§ **Task details**
The material below should be copied line for line, please, with pictures omitted.

§ **Given data**
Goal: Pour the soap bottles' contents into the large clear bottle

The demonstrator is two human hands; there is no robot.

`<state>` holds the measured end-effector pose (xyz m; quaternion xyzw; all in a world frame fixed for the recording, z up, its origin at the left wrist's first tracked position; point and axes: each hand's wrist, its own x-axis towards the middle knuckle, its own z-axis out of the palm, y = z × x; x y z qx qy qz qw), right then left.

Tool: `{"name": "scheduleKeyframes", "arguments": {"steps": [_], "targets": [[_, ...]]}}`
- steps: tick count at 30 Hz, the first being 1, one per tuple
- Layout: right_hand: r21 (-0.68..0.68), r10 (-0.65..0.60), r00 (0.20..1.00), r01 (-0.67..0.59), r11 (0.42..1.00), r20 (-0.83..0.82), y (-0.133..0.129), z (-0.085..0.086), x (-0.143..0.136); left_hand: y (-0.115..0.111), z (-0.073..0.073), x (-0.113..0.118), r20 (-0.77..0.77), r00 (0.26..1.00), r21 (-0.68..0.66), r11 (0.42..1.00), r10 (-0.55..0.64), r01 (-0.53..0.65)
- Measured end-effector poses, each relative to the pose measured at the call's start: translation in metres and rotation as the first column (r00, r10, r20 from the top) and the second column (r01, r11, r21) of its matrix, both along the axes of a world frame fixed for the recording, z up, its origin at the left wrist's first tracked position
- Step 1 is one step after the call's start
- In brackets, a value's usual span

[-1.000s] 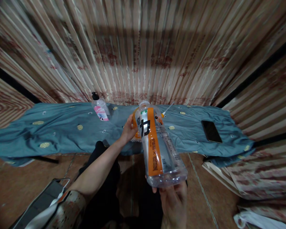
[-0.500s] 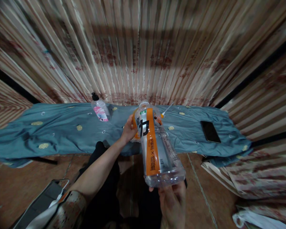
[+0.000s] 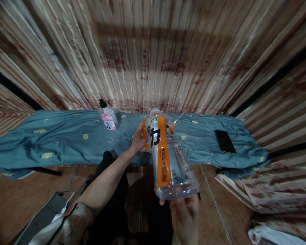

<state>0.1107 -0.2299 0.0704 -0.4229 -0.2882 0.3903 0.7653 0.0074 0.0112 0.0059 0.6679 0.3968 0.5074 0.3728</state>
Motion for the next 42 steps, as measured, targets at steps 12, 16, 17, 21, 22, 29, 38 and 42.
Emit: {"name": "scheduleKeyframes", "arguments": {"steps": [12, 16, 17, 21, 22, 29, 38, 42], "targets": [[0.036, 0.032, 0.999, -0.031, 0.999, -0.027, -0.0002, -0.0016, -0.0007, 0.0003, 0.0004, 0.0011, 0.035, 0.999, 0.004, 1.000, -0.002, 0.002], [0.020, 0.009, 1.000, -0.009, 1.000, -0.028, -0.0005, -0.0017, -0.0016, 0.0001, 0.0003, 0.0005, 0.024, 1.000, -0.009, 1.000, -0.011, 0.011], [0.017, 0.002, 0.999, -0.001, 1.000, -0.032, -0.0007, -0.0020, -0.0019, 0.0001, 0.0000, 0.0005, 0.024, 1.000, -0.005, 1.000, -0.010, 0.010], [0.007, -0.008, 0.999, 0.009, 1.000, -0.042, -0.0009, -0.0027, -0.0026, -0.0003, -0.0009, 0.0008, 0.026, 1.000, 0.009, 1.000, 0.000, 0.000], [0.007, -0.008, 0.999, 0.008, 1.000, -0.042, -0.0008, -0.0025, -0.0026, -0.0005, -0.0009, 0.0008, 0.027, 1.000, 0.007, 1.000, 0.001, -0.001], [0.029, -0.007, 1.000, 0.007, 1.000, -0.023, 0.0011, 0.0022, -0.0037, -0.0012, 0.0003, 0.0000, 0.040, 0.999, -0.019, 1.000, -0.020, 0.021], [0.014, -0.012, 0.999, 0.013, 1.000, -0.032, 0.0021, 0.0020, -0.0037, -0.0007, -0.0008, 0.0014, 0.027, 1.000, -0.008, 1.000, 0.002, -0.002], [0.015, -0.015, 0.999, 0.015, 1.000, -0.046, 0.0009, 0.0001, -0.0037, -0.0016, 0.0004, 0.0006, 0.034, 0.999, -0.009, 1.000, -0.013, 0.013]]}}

§ **Answer space**
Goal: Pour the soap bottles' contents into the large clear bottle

The demonstrator is two human hands; there is no robot.

`<state>` holds the measured end-effector pose (xyz m; quaternion xyzw; all in a world frame fixed for the recording, z up, its origin at the left wrist's first tracked position; point and axes: each hand's wrist, its own x-axis towards the middle knuckle, its own z-axis out of the palm, y = z × x; x y z qx qy qz qw), right then left.

Tool: `{"name": "scheduleKeyframes", "arguments": {"steps": [_], "targets": [[_, ...]]}}`
- steps: tick count at 30 Hz, the first being 1, one per tuple
- Layout: right_hand: r21 (-0.68..0.68), r10 (-0.65..0.60), r00 (0.20..1.00), r01 (-0.67..0.59), r11 (0.42..1.00), r20 (-0.83..0.82), y (-0.133..0.129), z (-0.085..0.086), x (-0.143..0.136); left_hand: y (-0.115..0.111), z (-0.073..0.073), x (-0.113..0.118), r20 (-0.77..0.77), r00 (0.26..1.00), r21 (-0.68..0.66), r11 (0.42..1.00), r10 (-0.55..0.64), r01 (-0.53..0.65)
- Measured end-effector poses, each relative to the pose measured at the call's start: translation in metres and rotation as the first column (r00, r10, r20 from the top) and the second column (r01, r11, r21) of its matrix, both along the axes of a world frame fixed for the recording, z up, its origin at the left wrist's first tracked position
- Step 1 is one step after the call's start
- In brackets, a value's usual span

[-1.000s] 
[-0.500s] 
[+0.000s] 

<state>0.1107 -0.2299 0.0704 -0.4229 -0.2882 0.3903 0.7653 0.0074 0.0112 0.0059 0.6679 0.3968 0.5074 0.3728</state>
Motion for the next 42 steps, as measured, targets at steps 12, 16, 17, 21, 22, 29, 38 and 42.
Emit: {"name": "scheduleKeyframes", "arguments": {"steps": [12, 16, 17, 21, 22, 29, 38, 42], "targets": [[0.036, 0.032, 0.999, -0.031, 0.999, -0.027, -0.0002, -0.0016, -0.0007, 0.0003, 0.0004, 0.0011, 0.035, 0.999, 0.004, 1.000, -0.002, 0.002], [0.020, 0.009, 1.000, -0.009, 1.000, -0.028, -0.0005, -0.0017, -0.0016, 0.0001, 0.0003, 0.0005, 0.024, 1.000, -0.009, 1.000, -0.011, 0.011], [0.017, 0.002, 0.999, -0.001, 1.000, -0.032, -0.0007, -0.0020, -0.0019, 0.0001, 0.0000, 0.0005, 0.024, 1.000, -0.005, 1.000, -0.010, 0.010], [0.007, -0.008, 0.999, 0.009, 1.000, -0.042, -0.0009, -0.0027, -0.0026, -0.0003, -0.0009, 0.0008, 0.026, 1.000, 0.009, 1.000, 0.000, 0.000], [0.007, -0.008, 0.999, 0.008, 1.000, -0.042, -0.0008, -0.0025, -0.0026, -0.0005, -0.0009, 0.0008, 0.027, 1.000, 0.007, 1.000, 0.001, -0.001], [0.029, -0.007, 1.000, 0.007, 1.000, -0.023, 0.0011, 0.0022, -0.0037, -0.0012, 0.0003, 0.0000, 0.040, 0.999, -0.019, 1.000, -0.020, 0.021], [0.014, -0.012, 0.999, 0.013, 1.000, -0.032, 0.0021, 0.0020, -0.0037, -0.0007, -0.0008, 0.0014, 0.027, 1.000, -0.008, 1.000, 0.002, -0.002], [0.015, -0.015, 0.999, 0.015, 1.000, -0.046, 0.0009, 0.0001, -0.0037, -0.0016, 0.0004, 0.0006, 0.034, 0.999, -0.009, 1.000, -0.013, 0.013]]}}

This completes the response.